Re: Replace in a string with regex

rszeus wrote:
> No, sory, my bad typing. It's not the problem..
> I have the same on both caxses, only chnage the variable $id
> $file = "screen/temp/7a45gfdi6icpan1jtb1j99o925_1_mini.jpg"
> $id = '70';
> echo preg_replace('#(screen/)temp/(.+?)_1(.+?\.jpg)#', '$1'.$id, $file);
> Get: 0
>
> file = "screen/temp/7a45gfdi6icpan1jtb1j99o925_1_mini.jpg";
> $id = test;

Well, here you are trying to use a constant called test to set your
variable $id. I would try surrounding test with single or double quotes

> echo preg_replace('#(screen/)temp/(.+?)_1(.+?\.jpg)#', '$1'.$id, $file);
>
> Get: screen/test
>
> What is wrong with having na integer on the var ?
>
> Thank you
>
> -----Mensagem original-----
> De: Jim Lucas [mailto:lists@cmsws.com]
> Enviada: quarta-feira, 22 de Julho de 2009 18:44
> Para: rszeus
> Cc: 'Kyle Smith'; 'Eddie Drapkin'; ash@ashleysheridan.co.uk; php-general@lists.php.net
> Assunto: Re: [PHP] Replace in a string with regex
>
> rszeus wrote:
>> Thank you. I undestand now.
>>
>> Anh it’s already workyng the replacemente with letteres. Bu if the variabele is a number it doens’t work.
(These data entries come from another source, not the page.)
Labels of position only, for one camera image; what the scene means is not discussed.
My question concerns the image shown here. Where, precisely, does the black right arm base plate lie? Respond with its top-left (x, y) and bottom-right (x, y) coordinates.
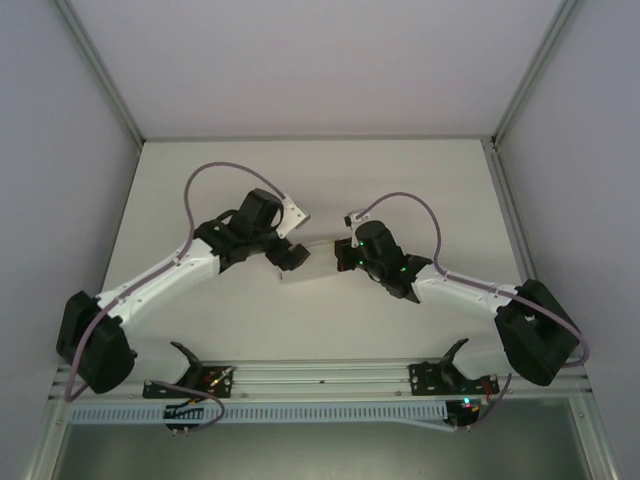
top-left (408, 361), bottom-right (502, 397)

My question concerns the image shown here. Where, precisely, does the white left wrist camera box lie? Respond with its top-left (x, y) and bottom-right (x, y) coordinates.
top-left (274, 196), bottom-right (312, 239)

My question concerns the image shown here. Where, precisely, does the black controller board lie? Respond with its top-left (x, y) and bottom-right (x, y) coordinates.
top-left (446, 397), bottom-right (484, 432)
top-left (163, 403), bottom-right (207, 436)

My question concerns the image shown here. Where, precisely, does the black right controller board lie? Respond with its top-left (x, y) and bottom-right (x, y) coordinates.
top-left (446, 397), bottom-right (484, 432)

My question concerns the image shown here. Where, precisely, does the grey metal panel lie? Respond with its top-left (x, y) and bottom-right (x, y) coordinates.
top-left (53, 423), bottom-right (597, 480)

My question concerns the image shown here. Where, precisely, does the aluminium frame post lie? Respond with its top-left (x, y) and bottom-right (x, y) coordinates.
top-left (491, 0), bottom-right (582, 151)
top-left (52, 0), bottom-right (147, 147)

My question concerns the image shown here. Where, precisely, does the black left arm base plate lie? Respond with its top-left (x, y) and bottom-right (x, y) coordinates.
top-left (142, 364), bottom-right (237, 400)

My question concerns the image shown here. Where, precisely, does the black left controller board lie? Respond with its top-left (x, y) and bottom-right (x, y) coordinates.
top-left (163, 403), bottom-right (207, 436)

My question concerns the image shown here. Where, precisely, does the aluminium mounting rail beam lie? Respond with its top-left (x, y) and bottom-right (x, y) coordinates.
top-left (49, 353), bottom-right (595, 402)

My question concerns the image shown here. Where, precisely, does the white slotted cable duct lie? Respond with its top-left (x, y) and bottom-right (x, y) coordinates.
top-left (67, 402), bottom-right (450, 427)

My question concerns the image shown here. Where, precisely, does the white paper box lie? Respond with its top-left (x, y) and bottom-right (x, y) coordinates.
top-left (276, 238), bottom-right (347, 286)

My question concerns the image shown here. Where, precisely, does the aluminium side rail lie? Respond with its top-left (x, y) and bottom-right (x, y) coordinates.
top-left (485, 142), bottom-right (565, 357)

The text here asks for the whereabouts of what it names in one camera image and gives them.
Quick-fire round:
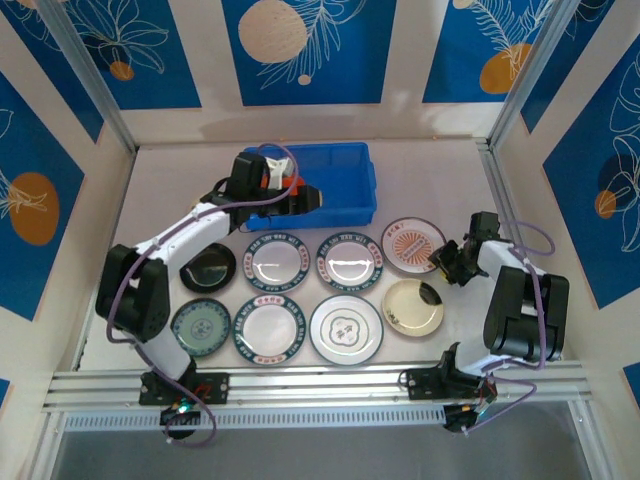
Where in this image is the green-rimmed white plate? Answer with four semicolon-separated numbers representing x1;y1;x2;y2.
318;230;388;292
233;294;306;365
242;232;312;294

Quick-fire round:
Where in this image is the blue patterned plate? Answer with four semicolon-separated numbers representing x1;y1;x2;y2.
169;298;233;359

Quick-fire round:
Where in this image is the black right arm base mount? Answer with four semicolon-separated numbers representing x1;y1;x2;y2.
404;367;497;401

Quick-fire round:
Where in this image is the black glossy plate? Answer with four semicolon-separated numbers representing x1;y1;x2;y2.
179;243;237;294

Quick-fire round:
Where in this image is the aluminium side rail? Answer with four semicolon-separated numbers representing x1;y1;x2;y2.
474;138;564;361

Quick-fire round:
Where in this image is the aluminium frame rail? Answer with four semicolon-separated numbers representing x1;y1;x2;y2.
42;360;591;412

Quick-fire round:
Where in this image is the black right electronics module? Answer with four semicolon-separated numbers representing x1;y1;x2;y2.
443;402;494;435

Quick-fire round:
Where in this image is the white plate with green emblem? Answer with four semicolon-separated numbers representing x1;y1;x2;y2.
309;294;385;366

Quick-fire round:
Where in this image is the aluminium frame post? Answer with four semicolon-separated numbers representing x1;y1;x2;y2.
487;0;576;149
37;0;139;154

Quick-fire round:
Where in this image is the black electronics module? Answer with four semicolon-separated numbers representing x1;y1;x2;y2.
443;402;494;435
159;399;202;427

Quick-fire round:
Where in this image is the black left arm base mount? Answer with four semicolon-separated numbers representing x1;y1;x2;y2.
138;372;230;407

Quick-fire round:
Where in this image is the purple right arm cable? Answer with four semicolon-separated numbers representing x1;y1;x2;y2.
397;219;559;436

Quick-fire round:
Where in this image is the white plate with orange sunburst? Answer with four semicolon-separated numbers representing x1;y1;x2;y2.
380;217;446;276

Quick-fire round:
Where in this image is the white slotted cable duct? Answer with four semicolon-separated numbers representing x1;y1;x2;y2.
62;405;451;432

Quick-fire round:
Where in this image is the black left electronics module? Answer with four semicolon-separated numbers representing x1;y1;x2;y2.
159;399;202;427

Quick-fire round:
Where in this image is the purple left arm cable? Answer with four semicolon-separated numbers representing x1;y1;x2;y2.
106;143;301;449

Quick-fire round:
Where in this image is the blue plastic bin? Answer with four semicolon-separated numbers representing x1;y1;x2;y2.
237;142;377;232

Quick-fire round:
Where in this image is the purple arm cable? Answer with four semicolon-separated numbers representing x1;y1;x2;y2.
106;143;301;449
397;219;559;436

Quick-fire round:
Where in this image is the cream plate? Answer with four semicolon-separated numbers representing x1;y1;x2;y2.
382;278;445;337
Any ideas ?
>>
>>
>>
>> $file = "screen/temp/7a45gfdi6icpan1jtb1j99o925_1_mini.jpg";
>>
>>
>>
>> $id = '70';
>>
>> echo preg_replace('#(Iscreen/)temp/(.+?)_1(.+?\.jpg)#', '$1'.$id, $file);
>>
>
> You have a great big capital I in there... Try removing that and see
> what happens.
>
>
>> I get 0
>>
>>
>>
>>
>>
>> $id = 'test';
>>
>> echo preg_replace('#(screen/)temp/(.+?)_1(.+?\.jpg)#', '$1'.$id, $file);
>>
>> I get screen/test
>>
>>
>>
>> Any ideas ?
>>
>>
>>
>> Thank you
>>
>>
>>
>> De: Kyle Smith [mailto:kyle.smith@inforonics.com]
>> Enviada: quarta-feira, 22 de Julho de 2009 17:22
>> Para: rszeus
>> Cc: 'Eddie Drapkin'; ash@ashleysheridan.co.uk; 'Jim Lucas'; php-general@lists.php.net
>> Assunto: Re: [PHP] Replace in a string with regex
>>
>>
>>
>> The first match inside () is assigned to $1, the second is assigned to $2, and so on.
>>
>> rszeus wrote:
>>
>> Hi,
>> It doens't work.
>> I get 0_main.jpg if I do that..
>> I don't undestand the point of $1 $2 and $3..
>> In preg_replace('#(screens/)temp/(.+?)_1(_main\.jpg)#', what will be $1 and $2 and $3 ?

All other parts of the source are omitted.